● **What this task involves**
Give back the entire listing verbatim.

● **Data extract**

BEGIN

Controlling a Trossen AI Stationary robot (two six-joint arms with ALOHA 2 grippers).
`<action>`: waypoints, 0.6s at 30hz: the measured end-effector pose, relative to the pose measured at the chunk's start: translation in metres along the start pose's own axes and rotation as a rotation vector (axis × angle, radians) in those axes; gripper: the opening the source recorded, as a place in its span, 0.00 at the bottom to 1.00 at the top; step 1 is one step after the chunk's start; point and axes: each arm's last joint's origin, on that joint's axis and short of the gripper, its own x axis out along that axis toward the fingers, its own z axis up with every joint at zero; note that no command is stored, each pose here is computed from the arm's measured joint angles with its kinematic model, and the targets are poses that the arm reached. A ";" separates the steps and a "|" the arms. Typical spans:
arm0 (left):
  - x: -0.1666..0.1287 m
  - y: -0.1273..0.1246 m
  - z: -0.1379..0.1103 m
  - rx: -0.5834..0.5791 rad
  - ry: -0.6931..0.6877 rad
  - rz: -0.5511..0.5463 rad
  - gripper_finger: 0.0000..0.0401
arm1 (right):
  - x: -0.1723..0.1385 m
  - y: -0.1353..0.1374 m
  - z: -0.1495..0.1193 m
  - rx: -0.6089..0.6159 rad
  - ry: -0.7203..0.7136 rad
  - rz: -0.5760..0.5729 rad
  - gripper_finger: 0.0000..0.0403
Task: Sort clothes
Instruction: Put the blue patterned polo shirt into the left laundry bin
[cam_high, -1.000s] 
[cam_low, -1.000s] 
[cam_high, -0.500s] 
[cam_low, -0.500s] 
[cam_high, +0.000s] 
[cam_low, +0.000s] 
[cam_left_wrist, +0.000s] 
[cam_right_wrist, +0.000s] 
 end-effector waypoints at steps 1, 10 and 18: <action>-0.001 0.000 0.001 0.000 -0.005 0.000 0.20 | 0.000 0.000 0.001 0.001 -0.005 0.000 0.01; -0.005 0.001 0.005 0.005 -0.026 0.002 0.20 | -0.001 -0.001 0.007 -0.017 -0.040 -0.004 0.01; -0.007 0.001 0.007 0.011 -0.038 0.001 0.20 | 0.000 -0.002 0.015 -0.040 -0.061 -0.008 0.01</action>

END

● **Completed exercise**
Controlling a Trossen AI Stationary robot (two six-joint arms with ALOHA 2 grippers).
`<action>`: waypoints, 0.6s at 30hz: the measured end-effector pose, relative to the pose measured at the chunk's start: translation in metres along the start pose's own axes and rotation as a rotation vector (axis × angle, radians) in those axes; gripper: the opening the source recorded, as a place in its span, 0.00 at the bottom to 1.00 at the top; step 1 is one step after the chunk's start; point and axes: each arm's last joint's origin, on that joint's axis and short of the gripper, its own x axis out along that axis toward the fingers, its own z axis up with every joint at zero; note that no command is stored, each pose here is computed from the arm's measured joint angles with its kinematic model, and the targets are poses that the arm reached. A ";" separates the steps and a "|" the arms. Typical spans:
arm0 (left):
  - x: -0.1666..0.1287 m
  - y: -0.1273..0.1246 m
  - z: -0.1379..0.1103 m
  - rx: -0.5834..0.5791 rad
  - ry: -0.6931..0.6877 rad
  - rz: -0.5511..0.5463 rad
  - gripper_finger: 0.0000..0.0401
arm1 (right):
  - x: -0.1723..0.1385 m
  - y: -0.1353..0.1374 m
  - z: -0.1495..0.1193 m
  - rx: -0.6089..0.6159 rad
  - ry: -0.7203..0.7136 rad
  - rz: -0.5760..0.5729 rad
  - gripper_finger: 0.0000..0.0403
Task: Sort clothes
Instruction: Put the blue patterned polo shirt into the left laundry bin
[cam_high, -1.000s] 
[cam_low, -1.000s] 
[cam_high, -0.500s] 
[cam_low, -0.500s] 
[cam_high, +0.000s] 
[cam_low, +0.000s] 
[cam_left_wrist, +0.000s] 
[cam_right_wrist, +0.000s] 
 end-effector waypoints at steps 1, 10 and 18: <action>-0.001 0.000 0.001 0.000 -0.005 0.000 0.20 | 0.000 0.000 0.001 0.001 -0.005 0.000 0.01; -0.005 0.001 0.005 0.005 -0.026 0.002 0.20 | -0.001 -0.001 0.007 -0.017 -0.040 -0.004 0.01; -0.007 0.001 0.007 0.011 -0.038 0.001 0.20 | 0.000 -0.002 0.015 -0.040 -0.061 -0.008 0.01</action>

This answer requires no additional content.